■ Exercise prompt: Leave every image out, and print the remaining lines below exactly.

■ Given material:
▼▼▼
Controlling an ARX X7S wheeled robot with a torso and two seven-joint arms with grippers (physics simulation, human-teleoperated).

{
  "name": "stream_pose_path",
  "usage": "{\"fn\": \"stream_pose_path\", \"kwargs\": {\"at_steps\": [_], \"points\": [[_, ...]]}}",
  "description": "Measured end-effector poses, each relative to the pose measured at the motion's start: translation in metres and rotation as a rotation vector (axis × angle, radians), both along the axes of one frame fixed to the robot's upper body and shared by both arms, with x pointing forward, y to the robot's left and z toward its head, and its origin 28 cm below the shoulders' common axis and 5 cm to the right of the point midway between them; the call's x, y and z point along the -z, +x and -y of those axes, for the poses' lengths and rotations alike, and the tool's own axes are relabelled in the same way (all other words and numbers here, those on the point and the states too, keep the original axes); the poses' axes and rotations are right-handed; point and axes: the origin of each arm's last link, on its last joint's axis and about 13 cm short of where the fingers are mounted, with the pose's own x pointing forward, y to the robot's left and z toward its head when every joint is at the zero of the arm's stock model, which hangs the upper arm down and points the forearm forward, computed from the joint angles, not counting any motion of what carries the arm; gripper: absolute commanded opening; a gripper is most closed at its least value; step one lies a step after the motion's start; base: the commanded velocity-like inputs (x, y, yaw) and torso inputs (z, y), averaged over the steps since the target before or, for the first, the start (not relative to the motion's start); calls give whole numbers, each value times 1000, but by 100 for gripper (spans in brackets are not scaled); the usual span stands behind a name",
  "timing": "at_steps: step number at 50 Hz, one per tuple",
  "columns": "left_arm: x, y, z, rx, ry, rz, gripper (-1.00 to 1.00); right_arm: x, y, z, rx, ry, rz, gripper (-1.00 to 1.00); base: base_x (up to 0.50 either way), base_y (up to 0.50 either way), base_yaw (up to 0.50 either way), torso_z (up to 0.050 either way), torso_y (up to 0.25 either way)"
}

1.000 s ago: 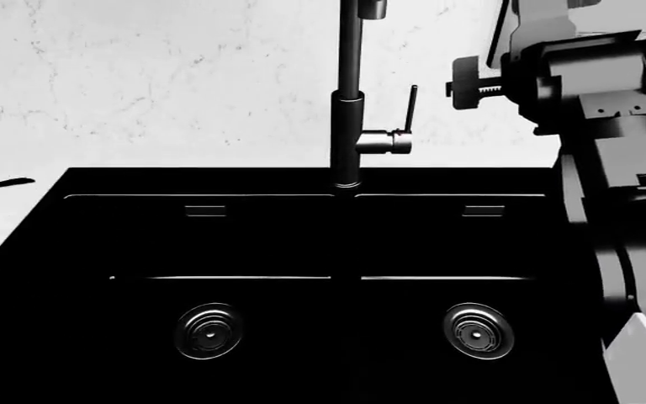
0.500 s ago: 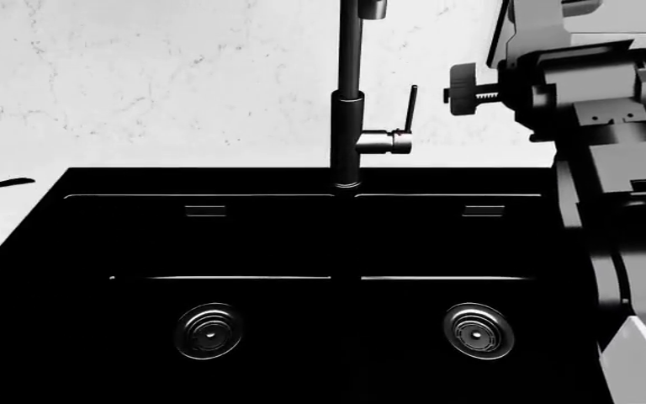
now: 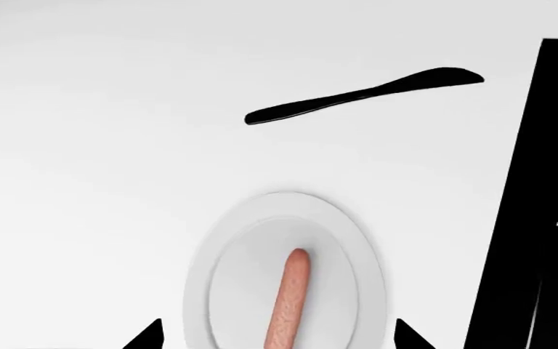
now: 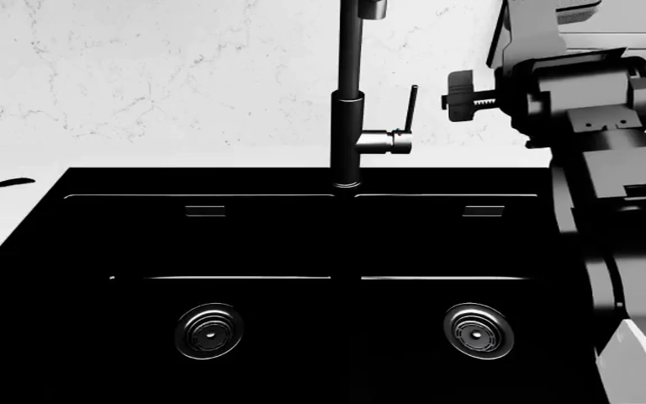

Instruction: Pick the sausage from the counter and place it in the sink. Then turn on the sink faucet.

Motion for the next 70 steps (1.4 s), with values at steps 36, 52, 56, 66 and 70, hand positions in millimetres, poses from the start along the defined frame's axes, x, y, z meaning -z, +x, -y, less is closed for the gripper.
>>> {"fn": "stream_pose_path", "kwargs": {"at_steps": [36, 52, 56, 66, 70], "points": [[46, 11, -10, -174, -58, 3, 100, 7, 0, -1, 3, -2, -21, 100, 0, 0, 0, 0, 0], [54, 9, -11, -286, -75, 32, 100, 9, 0, -1, 4, -2, -26, 100, 0, 0, 0, 0, 0], [57, 10, -10, -302, -75, 34, 100, 10, 0, -1, 4, 0, -27, 100, 0, 0, 0, 0, 0], [69, 13, -8, -325, -79, 31, 100, 13, 0, -1, 4, 0, -32, 100, 0, 0, 0, 0, 0], [73, 14, -7, -330, -84, 29, 100, 13, 0, -1, 3, 1, -33, 100, 0, 0, 0, 0, 0]]}}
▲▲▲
■ Result of this exercise:
Controlling an ARX X7S wheeled robot with a torso and two seven-joint arms with grippers (physics simulation, human-teleoperated).

{
  "name": "stream_pose_path",
  "usage": "{\"fn\": \"stream_pose_path\", \"kwargs\": {\"at_steps\": [_], \"points\": [[_, ...]]}}",
  "description": "Measured end-effector poses, each relative to the pose measured at the motion's start: translation in metres and rotation as a rotation vector (axis × angle, radians), both along the axes of one frame fixed to the robot's upper body and shared by both arms, with x pointing forward, y to the robot's left and z toward its head, and its origin 28 cm below the shoulders' common axis and 5 cm to the right of the point midway between them; the call's x, y and z point along the -z, +x and -y of those axes, for the poses' lengths and rotations alike, and the tool's own axes are relabelled in the same way (all other words and numbers here, those on the point and the states too, keep the original axes); the poses' axes and rotations are right-handed; point and axes: the origin of each arm's last link, on its last joint's axis and about 13 cm short of where the fingers are mounted, with the pose's own x pointing forward, y to the robot's left and z toward its head when every joint is at the zero of the arm's stock model, which hangs the upper arm down and points the forearm forward, computed from the joint angles, not counting any motion of what carries the arm; gripper: absolute commanded opening; a gripper is most closed at its least value; step one lies a step after the motion's start; base: the commanded velocity-like inputs (x, y, yaw) and torso inputs (z, y), averaged over the steps since the target before or, for the first, the start (not relative to the motion's start); calls give whole numbers, each value times 1000, but by 100 for gripper (spans in brackets are not scaled); the usual span stands behind a name",
  "timing": "at_steps: step number at 50 Hz, one per tuple",
  "columns": "left_arm: x, y, z, rx, ry, rz, gripper (-1.00 to 1.00); right_arm: x, y, z, rx, ry, rz, gripper (-1.00 to 1.00); base: base_x (up to 0.50 either way), base_y (up to 0.50 either way), base_yaw (up to 0.50 either way), torso_z (up to 0.050 either way), torso_y (up to 0.25 either way)"
}

1.000 s ago: 
0.500 s ago: 
now: 
now: 

Instruction: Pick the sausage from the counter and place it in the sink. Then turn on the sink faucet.

Motion for the next 70 steps (1.4 s), with values at steps 36, 52, 56, 66 and 70, hand positions in millimetres, poses from the start along the defined frame's axes, x, y, z meaning -z, +x, -y, less is closed for the gripper.
>>> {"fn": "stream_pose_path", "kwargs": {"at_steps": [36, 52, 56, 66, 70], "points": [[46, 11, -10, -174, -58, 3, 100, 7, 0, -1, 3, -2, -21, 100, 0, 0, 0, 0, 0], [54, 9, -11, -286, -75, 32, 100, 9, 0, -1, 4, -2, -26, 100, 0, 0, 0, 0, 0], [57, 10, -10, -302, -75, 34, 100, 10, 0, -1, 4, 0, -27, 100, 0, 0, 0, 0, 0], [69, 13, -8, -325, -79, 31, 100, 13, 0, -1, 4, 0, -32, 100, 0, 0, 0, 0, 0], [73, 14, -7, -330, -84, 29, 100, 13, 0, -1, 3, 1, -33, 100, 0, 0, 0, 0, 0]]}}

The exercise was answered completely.